Hewlett-Packard, the nation’s ninth-largest manufacturing company, is splitting itself into two companies. Executives say the company’s units are just too different to be managed in the same way.
Think about that. Hewlett-Packard is a very big company, with annual sales of about $115 billion. It’s nowhere near as big as the U.S. government, though, which will spend almost $4 trillion this year. It’s not even as big as the state governments of New York and California, which spent $132 billion and $215 billion, respectively, in 2011.



Those governments are engaged in far more disparate lines of work, and yet their executives never seem to downsize, spin off noncore businesses, close down non-performing units, or split into smaller, more manageable entities. Do corporate executives know something that political officials don’t?
Hewlett-Packard isn’t alone. Two weeks ago, eBay announced it would spin off its PayPal division.
Lots of large companies have decided to split up because they have become too large and diverse to be managed efficiently. ITT and AT&T both did that in 1995. Viacom and CBS split in 2006, as did Time-Warner and AOL in 2008 and Rupert Murdoch’s News Corp. in 2012.
However, this never seems to happen in government, which just keeps on growing and adding new programs.
One reason that government grows too big is what Milton and Rose Friedman called “the tyranny of the status quo.” That is, when a new government program is proposed, it’s often the subject of heated debate. (At least if we’re talking about big programs, such as farm subsidies or Medicare. Plenty of smaller programs get slipped into the budget with little or no debate, and some of them get pretty big after a few years. “Emergency” measures, such as the Patriot Act of 2001 and the 2009 stimulus bill, may pass with little real deliberation.) Once it has passed, debate over the program virtually ceases.
After that, Congress just considers every year how much to increase its budget. There’s no longer any debate about whether the program should exist. Reforms like zero-based budgeting and sunset laws are supposed to counter this problem, but they haven’t had much effect.
When the federal government moved to shut down the Civil Aeronautics Board in 1979, it found that there were no guidelines for terminating a government agency. It just never happens. President Clinton’s “reinventing government” project said, “The federal government seems unable to abandon the obsolete. It knows how to add, but not to subtract.” You could search any president’s budget for a long time and not find a proposal to eliminate a program.

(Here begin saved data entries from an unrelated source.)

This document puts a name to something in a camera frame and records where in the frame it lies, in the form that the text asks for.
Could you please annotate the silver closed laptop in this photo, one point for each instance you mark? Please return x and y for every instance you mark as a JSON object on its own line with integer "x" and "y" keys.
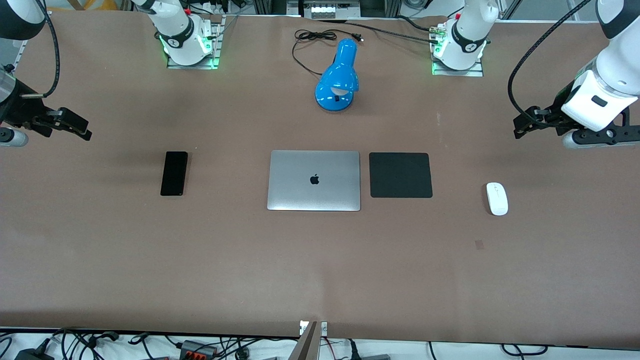
{"x": 313, "y": 180}

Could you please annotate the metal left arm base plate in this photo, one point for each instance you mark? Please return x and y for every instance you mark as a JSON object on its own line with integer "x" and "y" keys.
{"x": 475, "y": 72}

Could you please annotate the black mouse pad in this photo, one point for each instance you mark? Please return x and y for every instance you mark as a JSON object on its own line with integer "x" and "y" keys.
{"x": 400, "y": 175}

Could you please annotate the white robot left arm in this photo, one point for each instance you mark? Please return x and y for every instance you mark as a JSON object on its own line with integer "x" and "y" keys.
{"x": 467, "y": 30}

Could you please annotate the white computer mouse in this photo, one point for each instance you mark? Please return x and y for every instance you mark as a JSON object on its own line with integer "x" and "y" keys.
{"x": 497, "y": 199}

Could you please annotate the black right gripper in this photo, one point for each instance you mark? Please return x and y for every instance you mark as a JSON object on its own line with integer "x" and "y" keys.
{"x": 19, "y": 111}

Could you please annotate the black smartphone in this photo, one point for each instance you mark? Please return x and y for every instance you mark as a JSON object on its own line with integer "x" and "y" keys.
{"x": 174, "y": 173}

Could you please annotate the white perforated rail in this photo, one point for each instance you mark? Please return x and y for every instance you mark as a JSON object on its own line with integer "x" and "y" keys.
{"x": 19, "y": 52}

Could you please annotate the blue desk lamp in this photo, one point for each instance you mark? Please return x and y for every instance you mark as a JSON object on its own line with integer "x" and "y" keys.
{"x": 340, "y": 75}

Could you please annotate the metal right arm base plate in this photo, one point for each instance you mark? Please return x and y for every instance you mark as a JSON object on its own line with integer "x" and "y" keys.
{"x": 212, "y": 50}

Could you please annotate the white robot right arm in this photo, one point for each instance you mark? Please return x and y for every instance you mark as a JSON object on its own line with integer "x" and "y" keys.
{"x": 177, "y": 27}

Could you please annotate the black power adapter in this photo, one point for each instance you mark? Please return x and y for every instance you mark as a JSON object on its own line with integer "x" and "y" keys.
{"x": 35, "y": 355}

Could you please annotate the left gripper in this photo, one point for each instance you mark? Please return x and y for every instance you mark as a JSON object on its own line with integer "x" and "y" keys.
{"x": 554, "y": 114}

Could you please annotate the black orange connector box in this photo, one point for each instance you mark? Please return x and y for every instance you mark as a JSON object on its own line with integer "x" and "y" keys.
{"x": 197, "y": 349}

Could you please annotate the grey metal stand beam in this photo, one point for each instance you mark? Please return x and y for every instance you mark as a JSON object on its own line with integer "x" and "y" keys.
{"x": 307, "y": 345}

One element of the tyranny of the status quo is what Washingtonians call the Iron Triangle, which protects every agency and program. The Iron Triangle consists of the congressional committee or subcommittee that oversees the program, the bureaucrats who administer it, and the special interests that benefit from it. There’s a revolving door between these groups: A congressional staffer writes a regulation, then he goes over to the executive branch to administer it, then he moves to the private sector and makes big bucks lobbying his former colleagues on behalf of the regulated interest group. Or a corporate lobbyist makes contributions to members of Congress in order to get a new regulatory agency created, after which he’s appointed to the board of the agency — because who else understands the problem so well?
Corporations face a different test; namely, the bottom line, as decided by consumers. Companies that don’t constantly improve their ability to satisfy consumers will lose out in the marketplace. Particular products or divisions may fall out of favor. The incumbent management may be so flawed that a board of directors will decide to sell the division and let new management make changes.

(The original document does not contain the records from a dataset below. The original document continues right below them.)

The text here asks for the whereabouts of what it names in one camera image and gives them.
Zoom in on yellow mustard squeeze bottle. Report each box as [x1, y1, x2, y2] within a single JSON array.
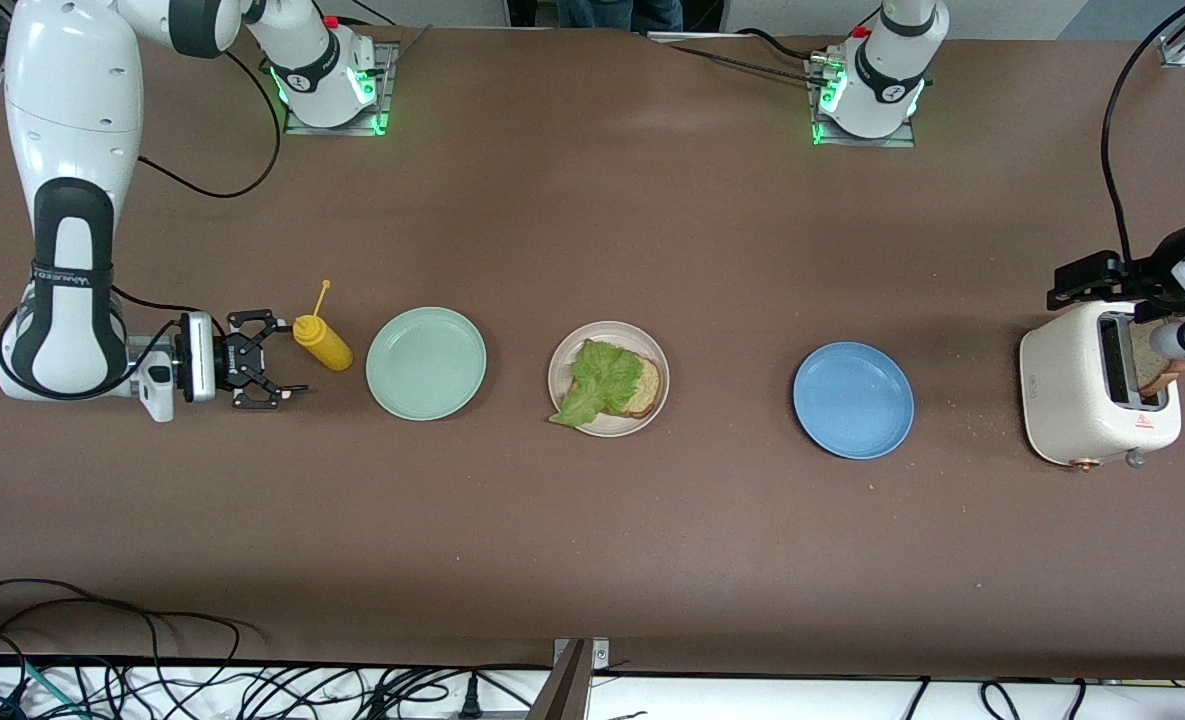
[[292, 280, 355, 373]]

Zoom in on green lettuce leaf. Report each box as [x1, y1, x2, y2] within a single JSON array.
[[549, 340, 645, 429]]

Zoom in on toasted brown bread slice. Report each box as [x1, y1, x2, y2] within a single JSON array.
[[1130, 320, 1185, 397], [577, 340, 664, 420]]

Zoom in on mint green round plate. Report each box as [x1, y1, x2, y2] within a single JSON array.
[[365, 306, 488, 422]]

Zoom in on blue round plate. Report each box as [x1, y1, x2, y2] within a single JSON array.
[[792, 341, 916, 461]]

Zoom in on beige round plate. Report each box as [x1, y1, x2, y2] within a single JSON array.
[[547, 320, 671, 438]]

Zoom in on white two-slot toaster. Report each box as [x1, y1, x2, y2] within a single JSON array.
[[1019, 300, 1183, 471]]

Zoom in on person in blue jeans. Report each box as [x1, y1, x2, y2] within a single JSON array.
[[557, 0, 685, 33]]

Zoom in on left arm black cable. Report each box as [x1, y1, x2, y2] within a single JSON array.
[[1100, 0, 1185, 259]]

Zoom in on long looping black cable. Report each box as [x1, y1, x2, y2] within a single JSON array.
[[0, 578, 263, 720]]

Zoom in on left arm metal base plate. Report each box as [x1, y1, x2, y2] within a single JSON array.
[[805, 55, 919, 149]]

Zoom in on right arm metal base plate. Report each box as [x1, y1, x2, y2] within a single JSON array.
[[282, 40, 401, 136]]

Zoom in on black braided base cable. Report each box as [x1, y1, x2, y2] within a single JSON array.
[[647, 28, 828, 89]]

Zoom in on grey metal table bracket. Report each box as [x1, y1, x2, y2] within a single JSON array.
[[527, 637, 613, 720]]

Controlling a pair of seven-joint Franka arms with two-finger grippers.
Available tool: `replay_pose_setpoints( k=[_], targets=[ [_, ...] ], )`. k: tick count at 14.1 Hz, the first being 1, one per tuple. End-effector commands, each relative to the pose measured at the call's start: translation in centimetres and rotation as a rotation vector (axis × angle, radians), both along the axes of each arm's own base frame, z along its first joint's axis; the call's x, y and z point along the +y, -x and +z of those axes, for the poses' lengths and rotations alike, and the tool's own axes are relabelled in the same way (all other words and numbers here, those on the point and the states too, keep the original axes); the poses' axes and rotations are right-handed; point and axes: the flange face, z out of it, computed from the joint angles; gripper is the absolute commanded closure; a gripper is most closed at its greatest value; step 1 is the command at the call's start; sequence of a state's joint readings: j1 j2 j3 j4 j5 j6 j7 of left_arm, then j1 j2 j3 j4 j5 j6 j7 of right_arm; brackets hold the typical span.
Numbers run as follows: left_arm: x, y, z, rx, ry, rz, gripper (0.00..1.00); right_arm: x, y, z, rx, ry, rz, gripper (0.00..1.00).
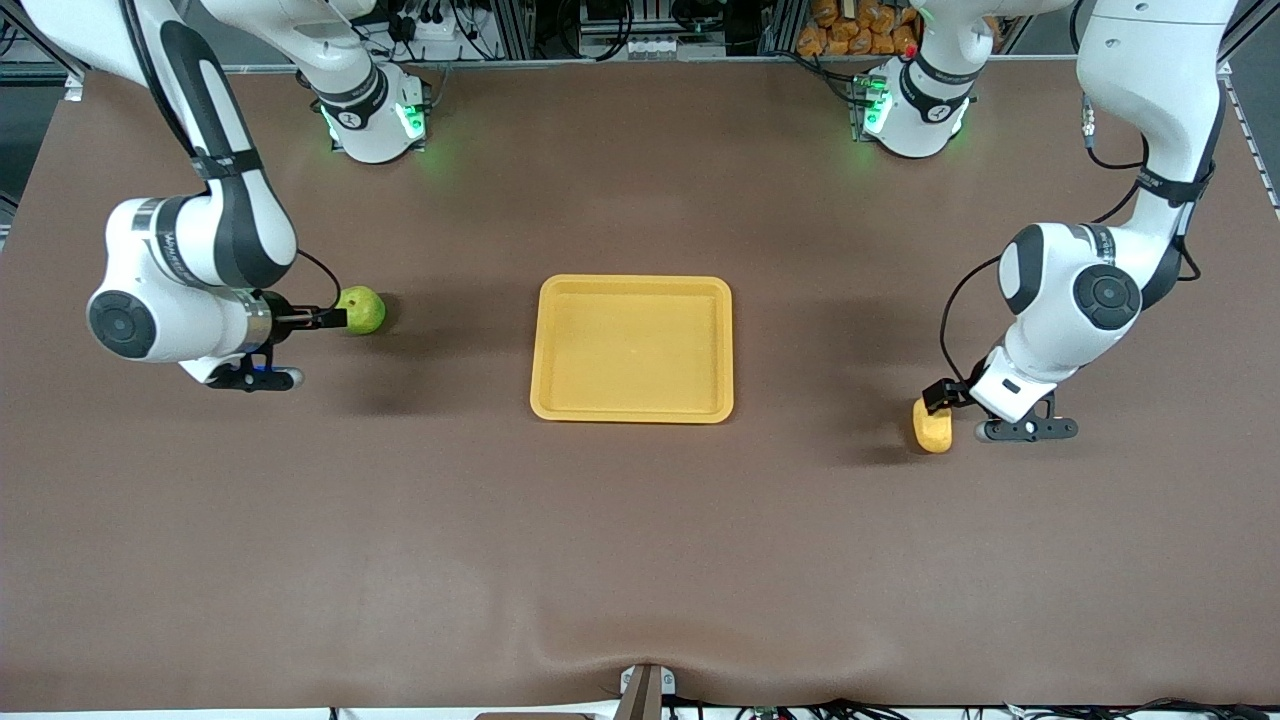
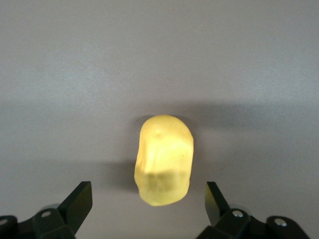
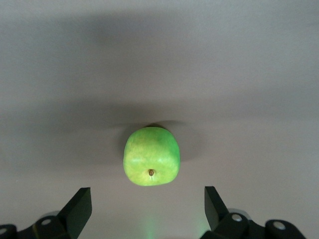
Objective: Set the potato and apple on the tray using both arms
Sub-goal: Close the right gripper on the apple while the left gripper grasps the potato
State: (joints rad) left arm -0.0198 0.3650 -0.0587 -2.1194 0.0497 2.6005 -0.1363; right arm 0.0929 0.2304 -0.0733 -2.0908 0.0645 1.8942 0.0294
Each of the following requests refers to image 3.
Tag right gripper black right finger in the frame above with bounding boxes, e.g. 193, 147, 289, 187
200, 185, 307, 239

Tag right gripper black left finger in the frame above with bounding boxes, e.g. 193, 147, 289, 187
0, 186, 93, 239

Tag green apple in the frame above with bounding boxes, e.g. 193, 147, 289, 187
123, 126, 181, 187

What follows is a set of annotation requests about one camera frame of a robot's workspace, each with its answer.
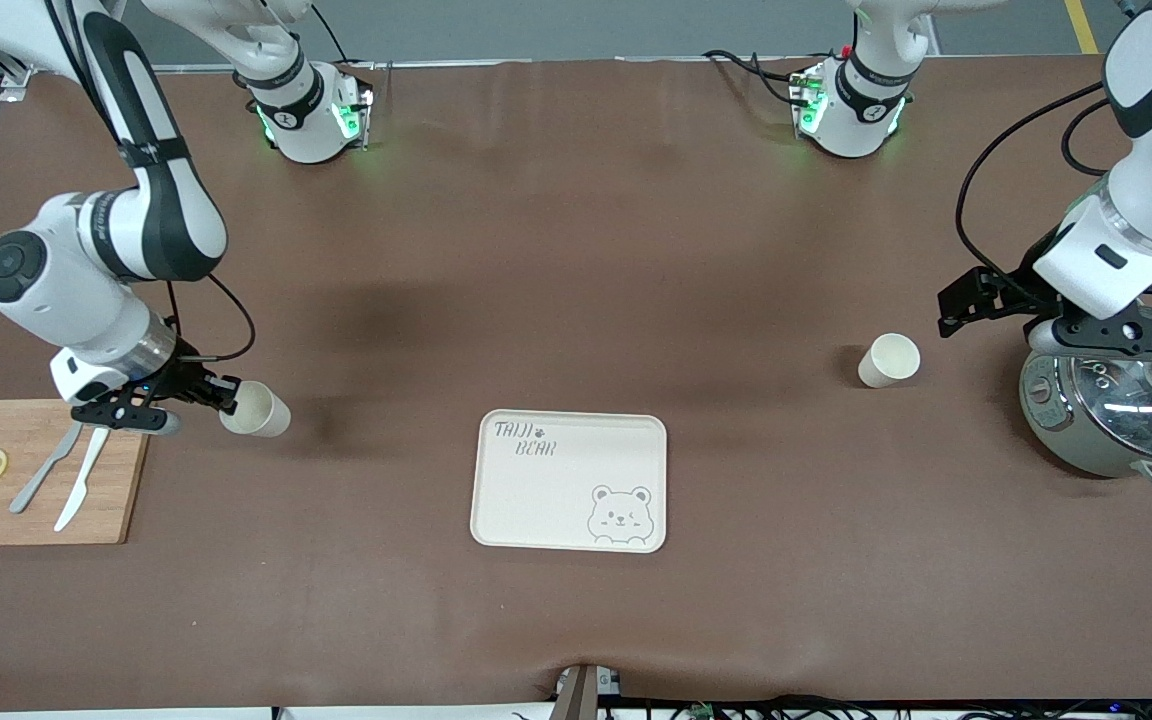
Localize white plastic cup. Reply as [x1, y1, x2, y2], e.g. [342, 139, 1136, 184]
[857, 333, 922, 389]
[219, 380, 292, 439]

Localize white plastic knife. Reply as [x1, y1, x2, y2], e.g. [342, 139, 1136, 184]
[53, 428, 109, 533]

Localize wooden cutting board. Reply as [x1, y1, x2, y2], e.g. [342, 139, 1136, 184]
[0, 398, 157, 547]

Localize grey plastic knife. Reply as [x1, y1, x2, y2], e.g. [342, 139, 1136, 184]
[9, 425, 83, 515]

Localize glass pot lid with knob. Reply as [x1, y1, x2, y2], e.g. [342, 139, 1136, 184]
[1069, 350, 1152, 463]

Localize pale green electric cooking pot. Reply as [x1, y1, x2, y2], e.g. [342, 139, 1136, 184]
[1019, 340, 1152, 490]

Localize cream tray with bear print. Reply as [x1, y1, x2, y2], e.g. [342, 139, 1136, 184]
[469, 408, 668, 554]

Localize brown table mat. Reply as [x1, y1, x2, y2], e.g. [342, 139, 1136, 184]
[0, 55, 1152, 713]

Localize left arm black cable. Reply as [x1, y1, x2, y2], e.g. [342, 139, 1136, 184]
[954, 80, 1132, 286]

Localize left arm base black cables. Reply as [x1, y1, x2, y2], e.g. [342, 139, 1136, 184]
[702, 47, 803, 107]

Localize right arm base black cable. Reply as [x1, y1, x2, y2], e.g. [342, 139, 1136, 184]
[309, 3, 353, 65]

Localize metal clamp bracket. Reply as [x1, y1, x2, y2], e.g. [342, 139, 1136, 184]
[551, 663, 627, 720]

Of course, companies sometimes merge or buy other companies as well. Managers constantly seek to find the best combination of resources to meet consumer demand. So far this year, companies around the world have made just over $2 trillion worth of mergers and acquisitions. Meanwhile, they have also sold or spun off $1.6 trillion worth of subsidiaries and business lines, according to The Wall Street Journal. Investors are getting more aggressive in demanding that firms “right-size” themselves, whether that means expanding, shrinking or rearranging their lines of business. Global markets are fast-paced, and managers are constantly challenged to keep up with changing consumer demand and improvements by competitors.
Very little of that happens in government, which just keeps on adding new projects — from retirement plans to child care to the Iraq war to the Transportation Security Administration to the Wall Street bailout to municipal golf courses — and hardly ever shuts them down. If corporate managers and investors with their own money at stake find that businesses can get too big to be run effectively, can it really be possible for Congress and 2 million federal bureaucrats to effectively manage a $4 trillion government — to say nothing of a $17 trillion economy?